Thread: Atomicity of INSERT INTO ... SELECT ... WHERE NOT EXISTS ...

Atomicity of INSERT INTO ... SELECT ... WHERE NOT EXISTS ...

From
Jim Garrison
Date:
Given (pseudocode)

    CREATE TABLE kvstore (
        k varchar primary key,
        v varchar);

    CREATE OR REPLACE FUNCTION store_key_value_pair(k varchar, v varchar) returns boolean as $$
    BEGIN
      INSERT INTO kvstore (k, v)
      SELECT :k, :v
      WHERE NOT EXISTS (select 1 from kvstore where k = :k);
      RETURN FOUND;
    END;
    $$ LANGUAGE plpgsql;

I have a few questions:

1) Does INSERT statement set FOUND based on whether or not the row was inserted?
2) If this is invoked without a transaction in progress, is there any guarantee of atomicity between checking the
EXISTSand attempting to insert the row?  If this is being executed in two (or more) sessions, can the SELECT succeed
butthen have the INSERT fail with a duplicate-key exception? 
3) Will the behavior be different if the invoking processes have a transaction in progress?
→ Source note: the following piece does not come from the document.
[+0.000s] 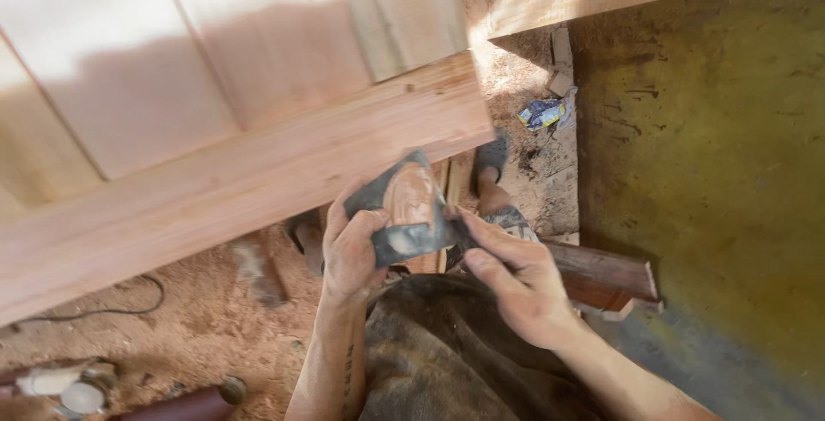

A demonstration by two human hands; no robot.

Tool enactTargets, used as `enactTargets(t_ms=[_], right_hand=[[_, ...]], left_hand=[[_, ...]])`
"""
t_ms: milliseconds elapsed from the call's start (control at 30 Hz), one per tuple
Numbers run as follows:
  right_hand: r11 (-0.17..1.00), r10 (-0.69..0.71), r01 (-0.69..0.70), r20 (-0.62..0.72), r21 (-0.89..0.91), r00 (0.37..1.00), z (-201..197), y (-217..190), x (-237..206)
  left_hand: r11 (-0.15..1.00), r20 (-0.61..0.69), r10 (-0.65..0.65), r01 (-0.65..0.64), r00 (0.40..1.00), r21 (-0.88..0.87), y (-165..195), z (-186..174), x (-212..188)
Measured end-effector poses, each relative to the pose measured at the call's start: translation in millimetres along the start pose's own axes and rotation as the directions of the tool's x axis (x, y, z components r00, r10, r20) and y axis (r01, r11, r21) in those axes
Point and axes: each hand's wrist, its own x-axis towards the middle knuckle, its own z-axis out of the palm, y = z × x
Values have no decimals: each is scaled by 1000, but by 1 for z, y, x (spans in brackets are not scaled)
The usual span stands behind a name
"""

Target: The person applies wood filler to a wooden surface using a putty knife and a sanding block. They spread the filler into gaps and seams, then smooth the surface by sanding.

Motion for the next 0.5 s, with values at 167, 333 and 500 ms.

Re: Atomicity of INSERT INTO ... SELECT ... WHERE NOT EXISTS ...

From
David G Johnston
Date:
Jim Garrison wrote
> Given (pseudocode)
>
>     CREATE TABLE kvstore (
>         k varchar primary key,
>         v varchar);
>
>     CREATE OR REPLACE FUNCTION store_key_value_pair(k varchar, v varchar)
> returns boolean as $$
>     BEGIN
>       INSERT INTO kvstore (k, v)
>       SELECT :k, :v
>       WHERE NOT EXISTS (select 1 from kvstore where k = :k);
>       RETURN FOUND;
>     END;
>     $$ LANGUAGE plpgsql;
>
> I have a few questions:
>
> 1) Does INSERT statement set FOUND based on whether or not the row was
> inserted?
> 2) If this is invoked without a transaction in progress, is there any
> guarantee of atomicity between checking the EXISTS and attempting to
> insert the row?  If this is being executed in two (or more) sessions, can
> the SELECT succeed but then have the INSERT fail with a duplicate-key
> exception?
> 3) Will the behavior be different if the invoking processes have a
> transaction in progress?

1) The top-level query controls FOUND; so yes
2) Impossible - functions always execute in a transaction.  Actually,
everything executes in a transaction the choice is whether you want to
auto-commit.
3) see #2


Still not super fluent wrt concurrency reasoning but here it goes:

Since we are dealing with MVCC here, and the default READ COMMITTED
isolation level, the data that each session/statement would see would be
stable and not include any INSERTs concurrently performed by the other.
Thus if two sessions try to simultaneously insert the same (k,v) the one
that commits second will error.

David J.




--
View this message in context:
http://postgresql.1045698.n5.nabble.com/Atomicity-of-INSERT-INTO-SELECT-WHERE-NOT-EXISTS-tp5816655p5816668.html
Sent from the PostgreSQL - general mailing list archive at Nabble.com.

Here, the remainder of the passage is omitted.